– Это он меня, что ли, в приятели записал?
– Учительница ваша, Надежда Николаевна.
Иванцов коротко хохотнул, закашлялся и сплюнул.
– Так что, пообщаемся.
– Я на работе.
– А после?
– После я отдыхаю.
Я понял, что договориться будет непросто:
– Слушай, а если я заплачу?
– Сколько?
– Ну сколько ты в день зарабатываешь?
– Двести, – бойко соврал он.
– Плачу двести за час разговора.
– Так это за торговлю двести, – грязный палец ткнул в прилавок. Иванцов набивал цену. – Дело не пыльное, привычное. А лясы точить выйдет дороже.
Ох, не люблю я таких типов, но что поделаешь. С деланным безразличием я произнес:
– Дам триста. На этом торг закончен.
– Ну и вали отсюда, не задерживай очередь!
Я развернулся и зашагал прочь от его раскладки:
– Эй, дядя, – ожидаемо послышалось позади, – обиделся что ли? Триста будет нормально!
Я остановился.
– Гендос, – кричал он уже кому-то за соседним лотком, – пригляди за товаром, я отойду. Тут с одним пассажиром перетереть надо.
Он живо меня догнал.
– Куда пойдем? – я предоставил ему право выбора. – Есть тут у вас какие-то забегаловки?
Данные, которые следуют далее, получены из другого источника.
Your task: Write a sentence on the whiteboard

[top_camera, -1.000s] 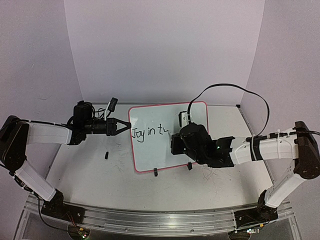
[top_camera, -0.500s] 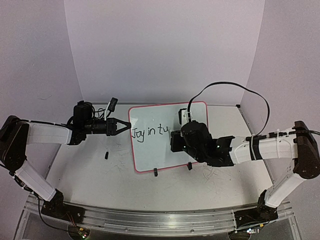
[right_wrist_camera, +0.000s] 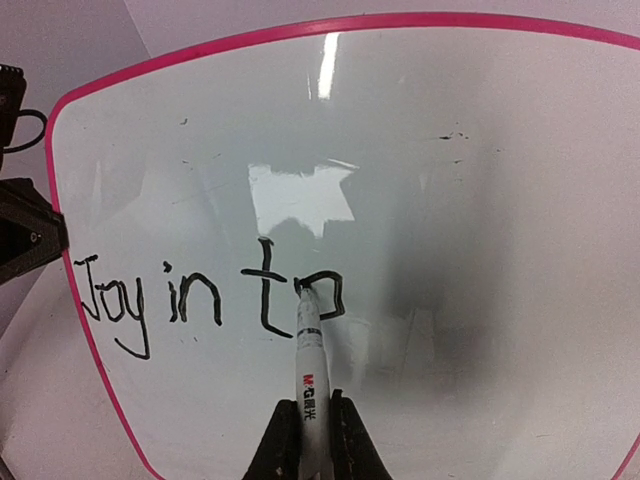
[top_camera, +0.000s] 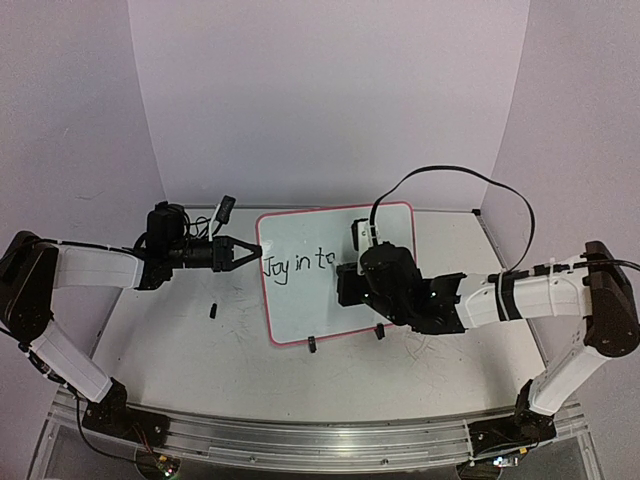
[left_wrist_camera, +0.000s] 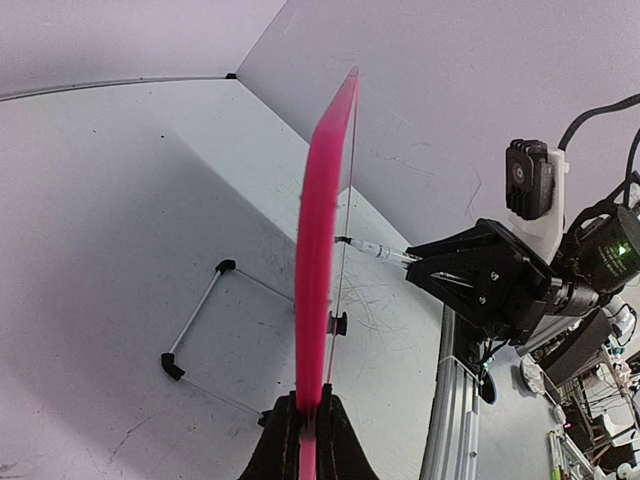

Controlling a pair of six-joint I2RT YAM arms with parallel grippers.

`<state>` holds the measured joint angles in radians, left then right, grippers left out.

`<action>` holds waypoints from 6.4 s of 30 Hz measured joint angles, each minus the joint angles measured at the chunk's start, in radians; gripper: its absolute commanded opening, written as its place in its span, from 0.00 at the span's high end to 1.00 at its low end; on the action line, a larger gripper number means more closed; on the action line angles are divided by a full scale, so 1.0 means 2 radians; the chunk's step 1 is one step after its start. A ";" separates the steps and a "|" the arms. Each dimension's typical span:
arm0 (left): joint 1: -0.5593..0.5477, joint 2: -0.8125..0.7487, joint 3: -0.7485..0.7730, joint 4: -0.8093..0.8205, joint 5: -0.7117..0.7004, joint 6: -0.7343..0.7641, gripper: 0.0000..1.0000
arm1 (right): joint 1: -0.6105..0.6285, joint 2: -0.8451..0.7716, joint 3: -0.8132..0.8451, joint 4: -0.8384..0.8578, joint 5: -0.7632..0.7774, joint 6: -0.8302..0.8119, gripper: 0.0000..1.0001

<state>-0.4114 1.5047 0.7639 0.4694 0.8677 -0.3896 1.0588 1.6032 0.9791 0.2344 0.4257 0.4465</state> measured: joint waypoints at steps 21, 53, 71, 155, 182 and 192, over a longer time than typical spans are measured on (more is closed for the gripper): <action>0.000 0.000 0.000 0.001 0.002 0.000 1.00 | -0.024 -0.052 -0.039 0.006 -0.016 0.002 1.00; 0.000 0.000 0.000 0.001 0.002 0.000 1.00 | -0.024 -0.032 -0.032 0.008 -0.019 -0.014 1.00; 0.000 0.000 0.000 0.001 0.002 0.000 1.00 | -0.020 -0.031 -0.035 0.003 -0.031 0.005 1.00; 0.000 0.000 0.000 0.001 0.006 0.001 1.00 | 0.009 -0.046 -0.043 -0.019 -0.010 0.021 1.00; 0.000 0.000 0.000 0.001 0.007 0.001 1.00 | -0.024 -0.049 -0.049 -0.006 -0.006 0.014 1.00; 0.000 0.000 0.000 0.001 0.007 0.001 1.00 | -0.026 -0.047 -0.049 -0.005 0.000 0.017 1.00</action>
<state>-0.4117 1.5047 0.7647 0.4706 0.8825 -0.3885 1.0078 1.5096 0.8806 0.2235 0.4257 0.4807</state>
– Я тебя умоляю! Два здоровья имеешь, что ли? Давай на детскую площадку.
Мы выбрались за ограду рынка. По пути он купил себе стакан растворимого кофе и шоколадный батончик.
– Слышь, мужик, а ты вообще кто такой? – спросил Иванцов, когда мы уселись на скамейке рядом с пустыми качелями. – На мента вроде не похож…
– Журналист я.
– А-а, вон че. Я и то думаю: лицо какое-то заумное…
Мой собеседник моментально заглотнул свою бурду и закурил. На фалангах его пальцев синели неудобочитаемые наколки. Курил он торопливо, жадно затягиваясь и с шумом выдыхая дым – будто боялся, что отберут бычок. Тут и интуиции не надо – ясно, что малый уже успел отмотать срок.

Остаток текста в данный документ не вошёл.